[Records from a data collection]
################

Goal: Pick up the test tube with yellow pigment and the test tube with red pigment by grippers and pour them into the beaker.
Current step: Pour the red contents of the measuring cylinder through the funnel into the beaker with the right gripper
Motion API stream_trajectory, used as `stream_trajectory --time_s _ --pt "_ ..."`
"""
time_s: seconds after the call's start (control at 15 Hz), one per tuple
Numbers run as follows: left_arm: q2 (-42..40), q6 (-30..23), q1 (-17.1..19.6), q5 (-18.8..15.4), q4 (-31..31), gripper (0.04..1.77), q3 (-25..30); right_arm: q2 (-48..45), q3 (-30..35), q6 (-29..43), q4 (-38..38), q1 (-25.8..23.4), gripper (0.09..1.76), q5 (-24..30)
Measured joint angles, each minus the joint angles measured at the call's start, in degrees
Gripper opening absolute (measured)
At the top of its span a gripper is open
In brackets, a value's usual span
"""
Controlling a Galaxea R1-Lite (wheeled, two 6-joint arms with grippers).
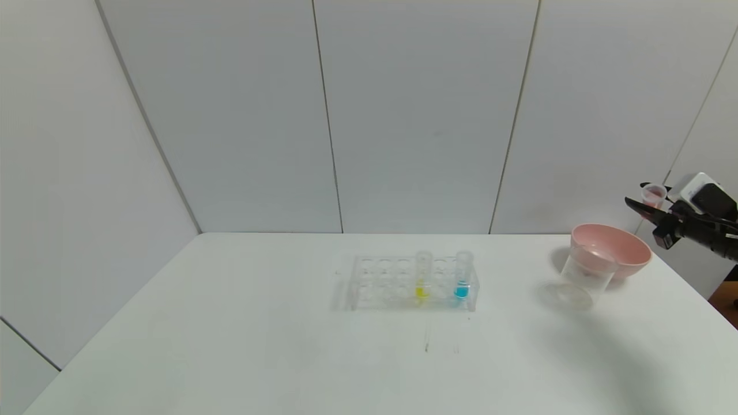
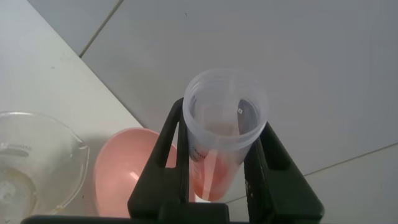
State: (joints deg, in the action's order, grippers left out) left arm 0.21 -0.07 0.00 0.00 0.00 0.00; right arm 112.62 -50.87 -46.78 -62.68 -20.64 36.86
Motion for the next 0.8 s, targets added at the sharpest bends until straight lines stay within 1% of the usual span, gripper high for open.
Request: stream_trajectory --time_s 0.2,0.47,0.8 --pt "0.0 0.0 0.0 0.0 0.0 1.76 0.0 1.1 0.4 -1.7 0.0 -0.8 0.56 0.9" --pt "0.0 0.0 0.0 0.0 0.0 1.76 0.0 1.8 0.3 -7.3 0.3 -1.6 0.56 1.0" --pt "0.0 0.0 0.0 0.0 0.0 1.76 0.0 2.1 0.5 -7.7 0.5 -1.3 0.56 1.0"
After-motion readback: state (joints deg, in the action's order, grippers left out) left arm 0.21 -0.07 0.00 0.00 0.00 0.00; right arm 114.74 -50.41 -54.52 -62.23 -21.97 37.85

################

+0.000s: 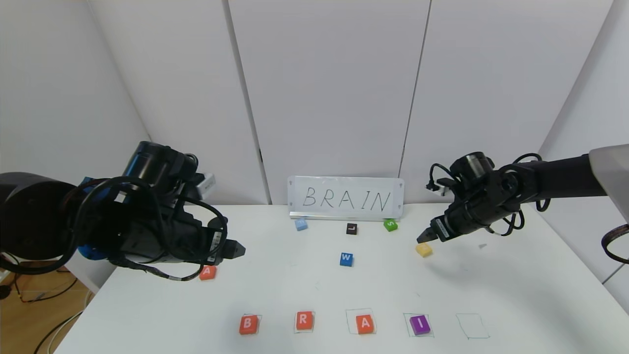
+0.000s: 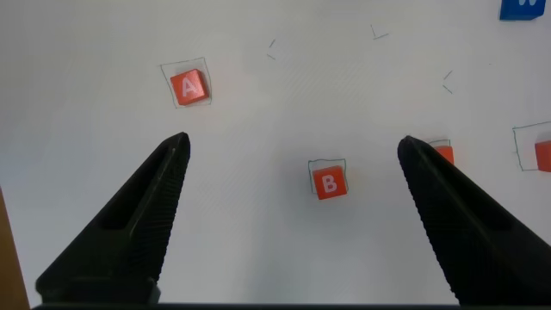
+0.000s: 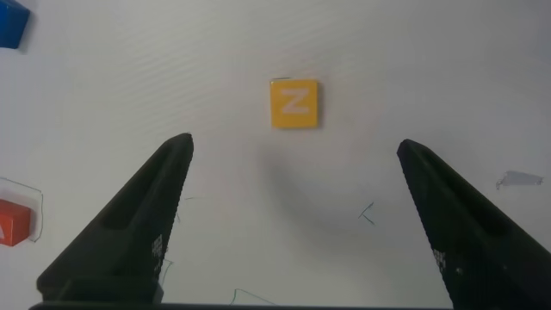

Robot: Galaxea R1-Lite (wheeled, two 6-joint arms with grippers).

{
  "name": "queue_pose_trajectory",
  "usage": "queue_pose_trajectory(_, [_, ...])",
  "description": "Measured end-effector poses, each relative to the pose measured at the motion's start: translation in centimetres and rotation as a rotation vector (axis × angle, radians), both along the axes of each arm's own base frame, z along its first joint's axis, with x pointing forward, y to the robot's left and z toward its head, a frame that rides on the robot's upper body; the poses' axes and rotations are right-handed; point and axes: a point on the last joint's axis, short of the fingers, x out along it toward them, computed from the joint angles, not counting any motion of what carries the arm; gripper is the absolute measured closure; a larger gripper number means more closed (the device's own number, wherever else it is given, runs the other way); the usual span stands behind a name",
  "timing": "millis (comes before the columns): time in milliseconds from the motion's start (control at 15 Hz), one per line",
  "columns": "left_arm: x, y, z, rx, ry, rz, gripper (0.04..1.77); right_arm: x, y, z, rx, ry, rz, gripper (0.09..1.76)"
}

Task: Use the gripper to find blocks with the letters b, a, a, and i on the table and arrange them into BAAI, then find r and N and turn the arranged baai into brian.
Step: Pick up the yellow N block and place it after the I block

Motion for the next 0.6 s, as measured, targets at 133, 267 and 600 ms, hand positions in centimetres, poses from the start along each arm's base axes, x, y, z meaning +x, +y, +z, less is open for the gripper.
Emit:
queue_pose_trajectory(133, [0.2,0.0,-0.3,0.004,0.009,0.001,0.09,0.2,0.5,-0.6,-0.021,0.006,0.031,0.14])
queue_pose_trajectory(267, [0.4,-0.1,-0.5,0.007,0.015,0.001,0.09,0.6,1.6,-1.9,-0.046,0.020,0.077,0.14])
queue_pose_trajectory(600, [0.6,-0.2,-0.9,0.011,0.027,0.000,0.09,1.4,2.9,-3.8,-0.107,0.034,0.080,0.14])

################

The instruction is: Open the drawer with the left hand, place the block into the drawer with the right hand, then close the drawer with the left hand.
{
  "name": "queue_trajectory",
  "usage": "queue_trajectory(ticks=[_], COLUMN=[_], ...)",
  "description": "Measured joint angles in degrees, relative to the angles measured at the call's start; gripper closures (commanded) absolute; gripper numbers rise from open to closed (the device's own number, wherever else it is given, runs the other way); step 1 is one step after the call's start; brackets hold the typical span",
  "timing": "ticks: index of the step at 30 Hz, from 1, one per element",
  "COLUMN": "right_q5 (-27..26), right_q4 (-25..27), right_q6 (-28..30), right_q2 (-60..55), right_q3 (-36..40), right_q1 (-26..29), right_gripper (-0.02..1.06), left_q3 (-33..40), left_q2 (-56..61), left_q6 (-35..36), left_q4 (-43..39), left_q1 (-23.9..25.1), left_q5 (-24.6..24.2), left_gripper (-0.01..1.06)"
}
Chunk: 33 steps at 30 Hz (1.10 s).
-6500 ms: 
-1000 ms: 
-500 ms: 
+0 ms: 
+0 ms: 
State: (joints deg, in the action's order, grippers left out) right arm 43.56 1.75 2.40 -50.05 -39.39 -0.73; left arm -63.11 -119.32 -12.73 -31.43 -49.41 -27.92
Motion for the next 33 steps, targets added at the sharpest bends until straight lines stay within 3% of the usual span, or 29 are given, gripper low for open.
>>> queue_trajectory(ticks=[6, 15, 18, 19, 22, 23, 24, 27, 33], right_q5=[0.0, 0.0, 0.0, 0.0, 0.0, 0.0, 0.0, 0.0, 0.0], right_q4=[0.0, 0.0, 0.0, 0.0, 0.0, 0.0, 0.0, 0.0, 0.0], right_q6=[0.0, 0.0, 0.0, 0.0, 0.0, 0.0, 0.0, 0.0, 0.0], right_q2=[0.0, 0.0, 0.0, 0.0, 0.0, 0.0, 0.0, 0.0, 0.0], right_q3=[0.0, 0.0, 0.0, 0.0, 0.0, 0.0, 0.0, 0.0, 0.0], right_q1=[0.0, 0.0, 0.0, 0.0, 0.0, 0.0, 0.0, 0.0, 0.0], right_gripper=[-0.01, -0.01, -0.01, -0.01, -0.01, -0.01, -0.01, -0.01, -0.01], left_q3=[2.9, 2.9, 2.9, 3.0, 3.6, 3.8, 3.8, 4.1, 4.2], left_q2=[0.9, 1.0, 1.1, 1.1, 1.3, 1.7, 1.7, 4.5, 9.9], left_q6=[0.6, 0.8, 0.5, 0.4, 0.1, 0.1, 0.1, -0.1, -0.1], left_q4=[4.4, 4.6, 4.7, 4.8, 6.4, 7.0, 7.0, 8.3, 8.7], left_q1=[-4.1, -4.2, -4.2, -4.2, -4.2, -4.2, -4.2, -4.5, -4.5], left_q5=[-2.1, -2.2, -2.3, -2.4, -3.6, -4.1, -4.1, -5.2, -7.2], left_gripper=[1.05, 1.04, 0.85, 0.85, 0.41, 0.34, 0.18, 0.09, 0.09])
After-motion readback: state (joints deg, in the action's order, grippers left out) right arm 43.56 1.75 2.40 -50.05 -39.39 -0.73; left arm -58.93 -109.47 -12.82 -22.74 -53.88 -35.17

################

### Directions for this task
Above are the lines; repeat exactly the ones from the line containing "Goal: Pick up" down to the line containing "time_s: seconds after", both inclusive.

### Result of this exercise
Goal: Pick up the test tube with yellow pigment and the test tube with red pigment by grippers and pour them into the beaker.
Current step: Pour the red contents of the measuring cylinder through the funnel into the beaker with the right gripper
Motion API stream_trajectory, used as `stream_trajectory --time_s _ --pt "_ ..."`
"""
time_s: seconds after the call's start (control at 15 Hz), one per tuple

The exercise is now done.